Nov. 30 (Bloomberg) -- UBS AG Chief Investment Officer Alexander Friedman recommends investors refrain from adding risk to their portfolios before the U.S. reaches agreement to avert more than $600 billion in spending cuts and tax increases scheduled to begin on Jan. 1.
“We should not delude ourselves: this is a real risk,” Friedman said in his monthly letter to UBS client advisers yesterday. “If you and I had dinner and then I offered to give you a ride home and said there might be a 10-20 percent chance I would crash the car, would you come with me? I doubt it.”

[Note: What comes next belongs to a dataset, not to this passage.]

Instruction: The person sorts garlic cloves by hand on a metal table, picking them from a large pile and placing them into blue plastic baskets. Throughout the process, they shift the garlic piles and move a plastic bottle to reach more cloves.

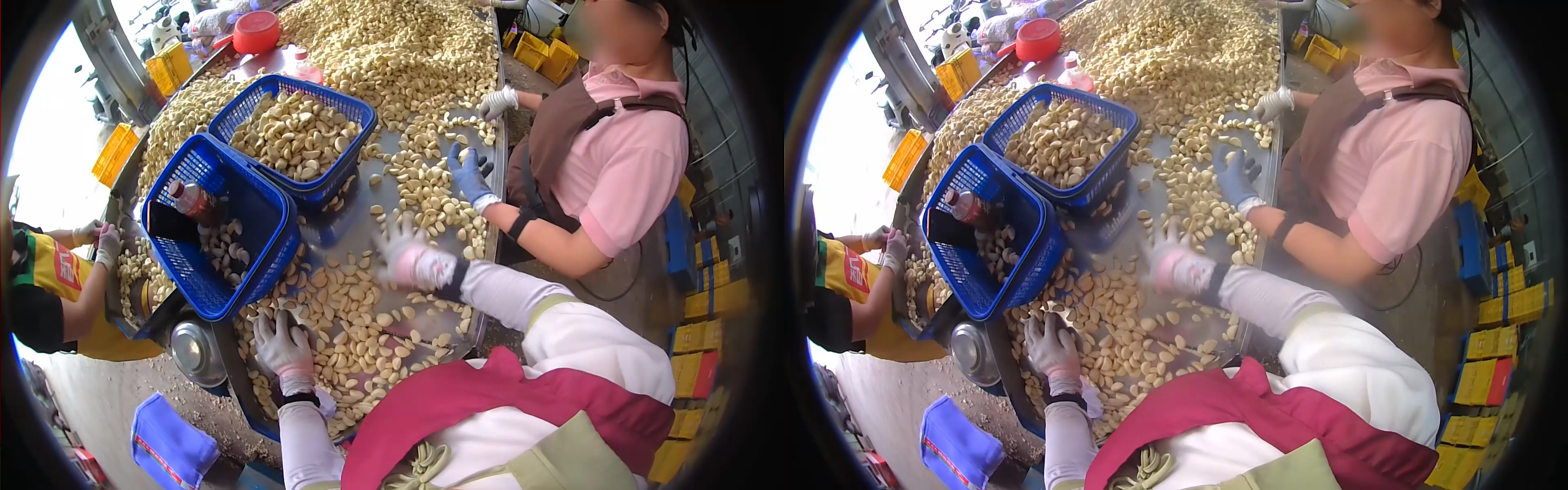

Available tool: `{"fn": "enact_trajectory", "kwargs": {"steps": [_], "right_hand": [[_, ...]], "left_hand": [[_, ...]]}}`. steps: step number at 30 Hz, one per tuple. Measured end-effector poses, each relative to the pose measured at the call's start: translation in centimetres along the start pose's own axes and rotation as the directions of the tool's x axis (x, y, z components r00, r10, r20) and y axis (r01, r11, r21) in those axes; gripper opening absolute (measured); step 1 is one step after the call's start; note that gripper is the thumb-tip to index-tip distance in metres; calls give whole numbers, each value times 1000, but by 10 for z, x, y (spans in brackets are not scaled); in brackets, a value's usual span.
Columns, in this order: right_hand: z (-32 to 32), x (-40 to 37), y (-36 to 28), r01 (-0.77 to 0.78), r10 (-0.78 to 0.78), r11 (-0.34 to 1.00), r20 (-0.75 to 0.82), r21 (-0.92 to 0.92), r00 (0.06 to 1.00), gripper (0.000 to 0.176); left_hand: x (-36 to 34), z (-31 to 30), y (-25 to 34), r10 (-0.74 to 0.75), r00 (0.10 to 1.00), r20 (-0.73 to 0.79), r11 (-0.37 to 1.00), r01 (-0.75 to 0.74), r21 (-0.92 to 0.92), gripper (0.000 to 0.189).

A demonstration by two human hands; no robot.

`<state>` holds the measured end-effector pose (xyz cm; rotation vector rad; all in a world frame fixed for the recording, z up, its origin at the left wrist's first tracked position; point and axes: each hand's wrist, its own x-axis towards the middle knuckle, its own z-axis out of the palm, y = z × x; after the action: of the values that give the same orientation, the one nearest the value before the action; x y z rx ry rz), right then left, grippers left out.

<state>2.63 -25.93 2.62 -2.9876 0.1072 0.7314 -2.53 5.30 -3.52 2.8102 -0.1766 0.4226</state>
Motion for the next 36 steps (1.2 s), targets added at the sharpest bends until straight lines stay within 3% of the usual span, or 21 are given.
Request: {"fn": "enact_trajectory", "kwargs": {"steps": [2,3,5,6,7,8,9,11,13,15,16,19,21,22,23,24,25,26,29,30,36], "right_hand": [[-5,-24,-18,285,-267,958,270,-28,925,90],[-16,-28,-14,446,-476,877,191,182,858,83],[-34,12,-13,385,-449,797,31,466,893,73],[-56,31,-17,232,-266,820,-11,523,964,62],[-37,81,-3,258,-126,806,-270,533,954,49],[-49,110,-1,41,88,929,-328,368,941,47],[-79,107,-5,-71,157,914,-187,399,970,42],[-19,199,11,-68,144,965,-294,254,945,42],[-18,202,3,-100,271,892,-344,442,899,42],[-1,213,2,-62,-17,973,-335,-224,942,44],[2,208,4,-60,-19,972,-326,-227,945,44],[7,189,13,98,-474,795,-513,-598,715,37],[-29,144,-3,205,-230,964,-139,-172,963,35],[-46,119,-9,208,-233,963,-139,-174,962,35],[-63,90,-13,62,-55,940,-32,334,998,34],[-68,73,-14,-145,50,664,150,733,987,34],[-29,93,-1,131,-33,622,-141,772,989,40],[-26,86,-6,131,-41,628,-136,767,990,40],[4,67,-29,528,-406,818,-421,228,811,32],[14,70,-34,528,-405,817,-421,232,811,32],[-4,76,-46,380,-390,918,83,114,917,32]], "left_hand": [[-1,-1,1,-25,999,31,1000,25,-9,42],[-2,-1,1,-24,999,32,1000,24,-7,42],[-1,0,1,-24,999,24,1000,24,7,41],[-1,-1,1,-18,1000,24,1000,18,13,41],[-2,-1,2,-23,999,30,1000,23,19,41],[-2,-1,3,-29,999,33,999,28,25,41],[-1,0,2,-21,999,29,999,21,25,40],[-2,1,0,-11,1000,20,1000,10,14,40],[0,-3,3,-20,999,35,1000,20,-11,40],[-1,-3,2,-20,999,25,1000,21,-12,40],[-1,-2,2,-12,1000,9,1000,12,-20,40],[0,-1,1,-20,999,36,1000,20,-14,41],[-1,0,-1,-26,998,54,1000,26,-8,41],[-1,0,0,-28,998,52,1000,29,-7,41],[-2,-1,1,-38,998,59,999,39,-15,41],[-1,-1,0,-48,997,65,999,50,-22,41],[1,-2,0,-56,996,62,998,57,-22,41],[2,-3,2,-49,997,60,999,50,-14,41],[-3,-1,0,-46,997,68,999,46,-2,41],[-3,0,0,-45,997,57,999,46,-4,41],[-2,2,-1,-13,1000,-4,1000,13,11,40]]}}
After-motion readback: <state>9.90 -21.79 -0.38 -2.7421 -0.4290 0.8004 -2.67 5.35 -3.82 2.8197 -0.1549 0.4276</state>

Three out of four global investors expect President Barack Obama and congressional leaders to reach a short-term agreement to avert the so-called fiscal cliff, according to a Bloomberg Global Poll conducted on Nov. 27. Only 6 percent of investors anticipate a political impasse that would send the U.S. economy into a recession, according to the poll, which surveyed 862 Bloomberg customers who are investors, traders or analysts.
“The main argument for not going over the cliff is political self-preservation,” Friedman wrote. “A recession would be a disaster for the U.S. economic recovery and politicians in both parties appear to understand this.”
If the situation is resolved, markets would probably rally on the news, he wrote, adding that UBS would be likely to raise its recommendation on equities to overweight from neutral. This could be implemented by closing the bank’s existing underweight positions in Australia and Canada, while keeping the current overweight positions in the U.S. and emerging market equities, Friedman wrote.